He tenido el privilegio de conocer unas cuantas personas de vuelo intelectual majestuoso. Desde aquellas que se dedicaban a la composición, al pensamiento, la creación literaria, la cinematografía; hasta quienes se dedicaban a la arquitectura. Gente que se caracterizaba, algunos todavía se caracterizan, por su humildad en el más lato sentido del término. Pero también me ha tocado el pesar de conocer a unos cuantos, y cuantas, con presuntuosas “bibliotecas” donde exhibían ediciones apoteósicas de Rayuela de Cortázar; Ulises de Joyce; la Biblia; El capitalDivina comedia; por citar solo algunos títulos enjundiosos, así como hay necios que muestran a una pareja de buen ver, o un automóvil de esos que llaman de alta gama.

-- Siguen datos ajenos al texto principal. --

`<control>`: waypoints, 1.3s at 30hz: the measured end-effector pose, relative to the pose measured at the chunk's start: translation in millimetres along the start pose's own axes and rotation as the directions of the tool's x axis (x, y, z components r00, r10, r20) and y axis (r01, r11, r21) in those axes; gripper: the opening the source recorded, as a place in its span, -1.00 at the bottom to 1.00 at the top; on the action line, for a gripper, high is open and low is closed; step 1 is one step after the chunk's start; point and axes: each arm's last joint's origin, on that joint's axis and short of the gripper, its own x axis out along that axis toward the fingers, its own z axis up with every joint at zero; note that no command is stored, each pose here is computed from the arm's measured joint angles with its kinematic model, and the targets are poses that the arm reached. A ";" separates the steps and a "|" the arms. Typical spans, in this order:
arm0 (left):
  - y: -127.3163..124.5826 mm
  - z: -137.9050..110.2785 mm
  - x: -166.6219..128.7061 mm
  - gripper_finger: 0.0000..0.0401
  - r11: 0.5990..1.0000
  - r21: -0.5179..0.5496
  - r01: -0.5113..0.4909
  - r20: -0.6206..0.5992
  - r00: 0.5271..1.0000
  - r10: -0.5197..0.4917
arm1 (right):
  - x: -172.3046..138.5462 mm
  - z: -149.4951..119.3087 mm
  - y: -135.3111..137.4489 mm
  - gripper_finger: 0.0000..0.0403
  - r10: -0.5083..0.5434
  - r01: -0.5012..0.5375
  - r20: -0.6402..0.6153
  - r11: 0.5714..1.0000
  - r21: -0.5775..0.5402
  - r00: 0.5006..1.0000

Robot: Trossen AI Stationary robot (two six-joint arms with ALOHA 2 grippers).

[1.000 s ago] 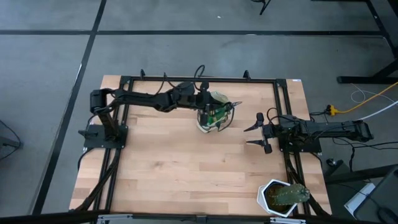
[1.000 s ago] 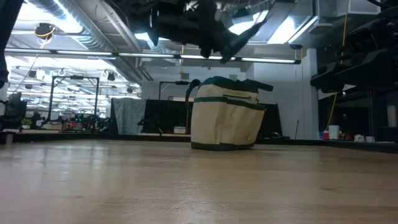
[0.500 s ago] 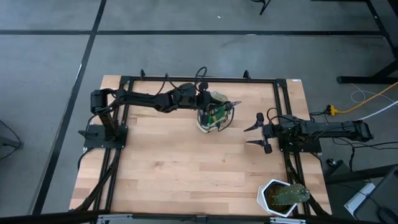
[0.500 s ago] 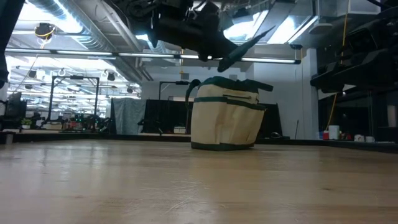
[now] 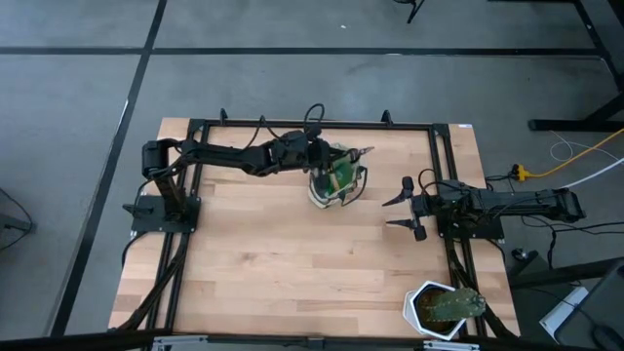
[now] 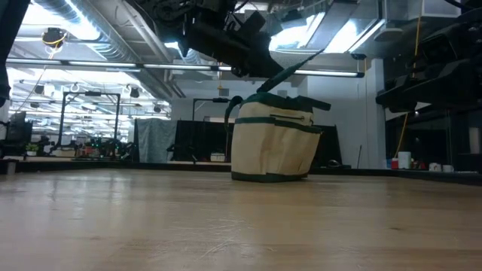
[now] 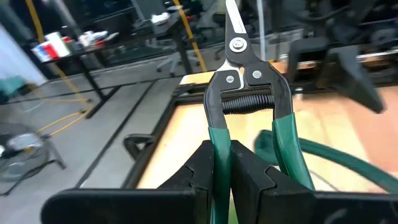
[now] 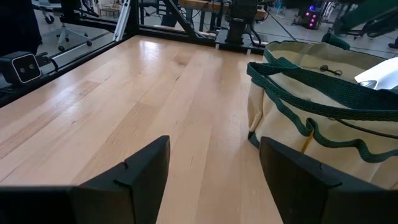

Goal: Pick & Place Garden tools in Gardening bag
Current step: Put the shear scissors into the gardening bag

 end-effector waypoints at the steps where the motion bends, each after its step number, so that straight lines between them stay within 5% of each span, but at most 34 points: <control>1: 0.4 -0.1 0.0 -0.87 1.000 0.000 -0.012 -0.003 1.000 0.012 | 0.0 0.0 0.0 0.24 0.000 0.000 0.000 1.000 0.000 1.000; 22: -2.6 -15.0 6.9 -0.84 0.999 0.009 -0.038 -0.087 0.995 0.039 | 0.0 0.0 0.0 0.24 0.000 0.000 0.000 1.000 0.000 1.000; 39: -2.3 -14.1 6.5 -0.81 0.999 0.011 -0.052 -0.037 0.998 0.052 | 0.0 0.0 0.0 0.24 0.000 0.000 0.000 1.000 0.000 1.000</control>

Entre estos últimos, aunque cueste de digerir, hay unos más despreciables que otros: aquellos que nunca llegaron siquiera a abrir los textos exhibidos. Son intelectuales de celofán, aquellos bien descritos como sobacos ilustrados por su hábito pertinaz de cargar un libro bajo el brazo, el izquierdo preferiblemente, pero incapaces de siquiera hojear un diccionario, así fuera el de Espasa. Son los mismos que en cualquier conversación suelen mediar soltando rebuznos a diestra y siniestra para luego endosarle sus regüeldos al autor que según ellos les daba autoridad a sus imbecilidades. Créanlo o no, oí a un gañán con pretensiones de galán decir que no había un poeta amoroso más preclaro que Luis Edgardo Ramírez. Y sobraban féminas que se postraban ante semejante espécimen. Han existido otros, expertos en el arte adulatorio, que se hacían lengua disertando sobre la poiesis de Isaías “fiscalito” Rodríguez, el mismo que calló alcahuete ante las infinitas violaciones de los derechos elementales de los encarcelados por su querido Hugo Rafael.
A ver, que tampoco es tela de la que solo han cortado los aspirantes al relumbrón culturoso, si ahondamos entre aquellos que integran la secta de los dirigentes es de órdago la selección que se podría hacer. Allí usted puede encontrar desde el impresentable que padecemos cuando habló de la multiplicación de los penes, hasta los que citan a Weber, Platón, Maquiavelo o Rousseau, como si acabaran de comerse con ellos una escudilla de mondongo, y beberse una jarra de carato de acupe, mientras se palmeaban sonoros la espalda y se trataban de tú y compadre querido.  Son esos que, como suelen decir nuestros sabios campesinos, son tan arrechos por ese hocico que se tragan un burro entero y no sueltan siquiera un eructo.
Esa parvada desastrada de casposos no se le puede tratar de ayudar a sanearse siquiera un poquitín. Y hay varias razones. En primer lugar está la corte de alabadores de oficio e interés que pululan en sus entornos para inundarlos de lisonjas, panegíricos y cuanta zalamería se pueda imaginar; y a la vez lapidar a quien sea que ose decir así sea que tiene un zapato sucio. Inmediatamente a ese grupete están los ínclitos capitanes del capital cuya voracidad, principalmente, por los billetes verdes es proverbial y que asienten con frenético entusiasmo ante todo aquello que nutra sus siempre abiertas faltriqueras. Los estratos, cada uno de ellos con franjas propias, que rodean a esta horda pueden ser inagotables.
Deslindarse de esa plaga intelectual y dirigente es nuestra primera necesidad. Los celestinos de nuestro desastre se empeñan en defender con uñas, pezuñas y dientes las cuotas de privilegios que fueron acopiando. Tengo profunda fe en mi país, y sé que en algún momento se producirá el deslave necesario para arrastrar toda esa hez de la venezolanidad. Mientras tanto, toca seguir pensando las soluciones transparentes que todos merecemos.